• **What you have to do**
Pull every line with the word "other" out of the entries below.

• **Records provided**
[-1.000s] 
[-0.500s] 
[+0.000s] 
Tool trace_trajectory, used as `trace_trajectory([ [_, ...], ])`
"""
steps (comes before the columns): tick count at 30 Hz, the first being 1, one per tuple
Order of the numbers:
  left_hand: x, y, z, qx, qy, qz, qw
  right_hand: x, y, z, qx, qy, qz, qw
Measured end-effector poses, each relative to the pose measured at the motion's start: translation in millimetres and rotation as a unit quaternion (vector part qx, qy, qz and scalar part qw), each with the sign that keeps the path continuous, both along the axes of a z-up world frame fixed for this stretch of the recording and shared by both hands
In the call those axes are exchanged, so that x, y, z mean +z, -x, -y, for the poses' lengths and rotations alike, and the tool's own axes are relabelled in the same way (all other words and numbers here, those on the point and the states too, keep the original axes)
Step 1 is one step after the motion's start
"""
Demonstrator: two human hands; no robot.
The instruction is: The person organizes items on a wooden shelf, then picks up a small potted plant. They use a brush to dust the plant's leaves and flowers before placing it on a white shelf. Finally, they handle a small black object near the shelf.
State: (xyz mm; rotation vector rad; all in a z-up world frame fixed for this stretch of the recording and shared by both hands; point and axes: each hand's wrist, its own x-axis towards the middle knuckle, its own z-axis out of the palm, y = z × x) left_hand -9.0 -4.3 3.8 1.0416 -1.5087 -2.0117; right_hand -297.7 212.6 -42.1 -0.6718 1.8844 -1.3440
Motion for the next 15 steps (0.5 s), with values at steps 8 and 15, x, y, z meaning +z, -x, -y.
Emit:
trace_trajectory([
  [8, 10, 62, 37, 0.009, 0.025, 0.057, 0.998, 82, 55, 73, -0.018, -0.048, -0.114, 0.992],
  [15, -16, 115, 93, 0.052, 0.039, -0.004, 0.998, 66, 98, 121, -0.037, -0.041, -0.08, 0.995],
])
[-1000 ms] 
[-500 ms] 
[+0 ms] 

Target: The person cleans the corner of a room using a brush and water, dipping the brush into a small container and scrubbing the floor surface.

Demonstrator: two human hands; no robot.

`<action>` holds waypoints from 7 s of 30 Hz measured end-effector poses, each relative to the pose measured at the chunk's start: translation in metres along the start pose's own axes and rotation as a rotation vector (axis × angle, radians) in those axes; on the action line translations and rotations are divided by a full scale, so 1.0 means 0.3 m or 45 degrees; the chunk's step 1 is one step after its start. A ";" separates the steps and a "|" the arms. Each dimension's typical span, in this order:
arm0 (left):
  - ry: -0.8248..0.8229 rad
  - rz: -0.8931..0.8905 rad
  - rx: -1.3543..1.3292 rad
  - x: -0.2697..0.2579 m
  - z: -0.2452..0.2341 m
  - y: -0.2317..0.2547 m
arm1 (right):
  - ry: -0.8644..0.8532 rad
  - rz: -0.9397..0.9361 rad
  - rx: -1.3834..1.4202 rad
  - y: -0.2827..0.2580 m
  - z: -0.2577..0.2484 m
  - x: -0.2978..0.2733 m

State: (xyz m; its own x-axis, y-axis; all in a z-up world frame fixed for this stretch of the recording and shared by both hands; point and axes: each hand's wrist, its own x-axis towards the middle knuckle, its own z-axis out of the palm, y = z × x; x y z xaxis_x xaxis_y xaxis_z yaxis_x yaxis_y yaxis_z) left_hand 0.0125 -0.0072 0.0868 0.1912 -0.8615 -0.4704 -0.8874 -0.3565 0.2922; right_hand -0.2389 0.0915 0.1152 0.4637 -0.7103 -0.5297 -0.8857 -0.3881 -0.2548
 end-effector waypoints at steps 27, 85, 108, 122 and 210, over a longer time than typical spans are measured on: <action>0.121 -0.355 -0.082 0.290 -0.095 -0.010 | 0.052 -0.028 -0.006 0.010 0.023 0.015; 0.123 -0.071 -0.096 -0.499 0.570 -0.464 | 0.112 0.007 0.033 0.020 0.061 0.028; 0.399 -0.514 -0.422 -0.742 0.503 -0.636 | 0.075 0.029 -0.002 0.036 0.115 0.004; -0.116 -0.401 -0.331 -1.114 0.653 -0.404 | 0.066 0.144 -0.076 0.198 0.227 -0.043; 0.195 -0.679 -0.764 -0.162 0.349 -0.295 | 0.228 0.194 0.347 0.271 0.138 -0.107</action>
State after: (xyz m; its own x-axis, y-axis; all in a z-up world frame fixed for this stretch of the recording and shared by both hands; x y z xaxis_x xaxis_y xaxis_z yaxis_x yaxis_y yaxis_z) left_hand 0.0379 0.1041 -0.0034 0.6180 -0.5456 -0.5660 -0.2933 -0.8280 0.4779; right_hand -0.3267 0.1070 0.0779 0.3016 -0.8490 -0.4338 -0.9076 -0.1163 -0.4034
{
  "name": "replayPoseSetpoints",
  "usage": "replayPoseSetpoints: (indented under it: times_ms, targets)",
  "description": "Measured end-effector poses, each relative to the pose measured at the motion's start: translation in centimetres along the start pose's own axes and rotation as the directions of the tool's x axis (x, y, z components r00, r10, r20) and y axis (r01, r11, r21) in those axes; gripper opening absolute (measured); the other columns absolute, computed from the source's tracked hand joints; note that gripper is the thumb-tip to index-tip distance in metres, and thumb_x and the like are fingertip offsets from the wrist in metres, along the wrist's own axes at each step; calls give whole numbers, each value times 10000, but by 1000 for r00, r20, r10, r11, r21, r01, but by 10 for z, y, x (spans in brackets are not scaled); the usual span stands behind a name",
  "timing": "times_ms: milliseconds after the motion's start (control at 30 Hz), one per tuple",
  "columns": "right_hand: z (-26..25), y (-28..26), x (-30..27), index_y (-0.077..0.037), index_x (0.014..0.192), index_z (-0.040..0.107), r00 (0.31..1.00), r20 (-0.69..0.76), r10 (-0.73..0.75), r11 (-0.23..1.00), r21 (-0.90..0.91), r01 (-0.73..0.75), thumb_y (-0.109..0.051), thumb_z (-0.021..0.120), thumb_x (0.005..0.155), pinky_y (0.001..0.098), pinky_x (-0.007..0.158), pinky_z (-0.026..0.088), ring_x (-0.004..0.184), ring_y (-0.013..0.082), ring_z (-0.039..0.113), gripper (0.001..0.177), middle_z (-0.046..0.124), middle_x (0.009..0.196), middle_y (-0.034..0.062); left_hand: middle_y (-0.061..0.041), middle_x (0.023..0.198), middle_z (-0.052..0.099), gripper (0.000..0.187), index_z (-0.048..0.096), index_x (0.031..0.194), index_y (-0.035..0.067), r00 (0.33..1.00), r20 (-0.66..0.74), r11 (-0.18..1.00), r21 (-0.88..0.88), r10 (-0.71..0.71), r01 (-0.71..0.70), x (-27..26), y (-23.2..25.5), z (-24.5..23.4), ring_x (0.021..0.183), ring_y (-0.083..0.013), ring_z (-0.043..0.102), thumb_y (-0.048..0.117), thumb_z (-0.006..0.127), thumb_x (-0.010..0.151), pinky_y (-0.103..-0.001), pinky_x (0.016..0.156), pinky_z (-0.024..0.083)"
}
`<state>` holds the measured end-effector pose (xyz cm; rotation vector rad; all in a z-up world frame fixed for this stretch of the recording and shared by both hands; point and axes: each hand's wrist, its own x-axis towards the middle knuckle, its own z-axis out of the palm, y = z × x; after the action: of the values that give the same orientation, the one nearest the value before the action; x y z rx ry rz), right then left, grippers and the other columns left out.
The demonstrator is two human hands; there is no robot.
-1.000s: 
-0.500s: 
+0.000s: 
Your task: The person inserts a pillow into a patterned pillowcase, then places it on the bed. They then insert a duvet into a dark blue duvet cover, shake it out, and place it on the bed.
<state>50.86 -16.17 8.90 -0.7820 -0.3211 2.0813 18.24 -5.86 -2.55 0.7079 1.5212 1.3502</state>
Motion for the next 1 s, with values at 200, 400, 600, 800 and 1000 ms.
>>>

• **Your response**
In the call those axes are exchanged, so that x, y, z mean +z, -x, -y, for the poses' lengths and rotations alike, and the tool's own axes are relabelled in the same way (all other words and numbers here, those on the point and the states too, keep the original axes)
  "description": "Measured end-effector poses, each relative to the pose measured at the motion's start: translation in centimetres along the start pose's own axes and rotation as the directions of the tool's x axis (x, y, z components r00, r10, r20) and y axis (r01, r11, r21) in those axes; gripper opening absolute (measured); the other columns absolute, computed from the source's tracked hand joints; note that gripper is the thumb-tip to index-tip distance in metres, and thumb_x and the like are fingertip offsets from the wrist in metres, along the wrist's own axes at each step; calls give whole numbers, each value times 10000, but by 1000 for r00, r20, r10, r11, r21, r01, but by 10 for z, y, x (spans in brackets are not scaled); the usual span stands behind a name",
`<state>` holds the measured end-effector pose (xyz cm; rotation vector rad; all in a z-up world frame fixed for this stretch of the recording and shared by both hands; point and axes: each hand's wrist, its own x-axis towards the middle knuckle, its own z-axis out of the palm, y = z × x; after the action: of the values that give the same orientation, the one nearest the value before the action; x y z rx ry rz), right then left, grippers and the other columns left out.

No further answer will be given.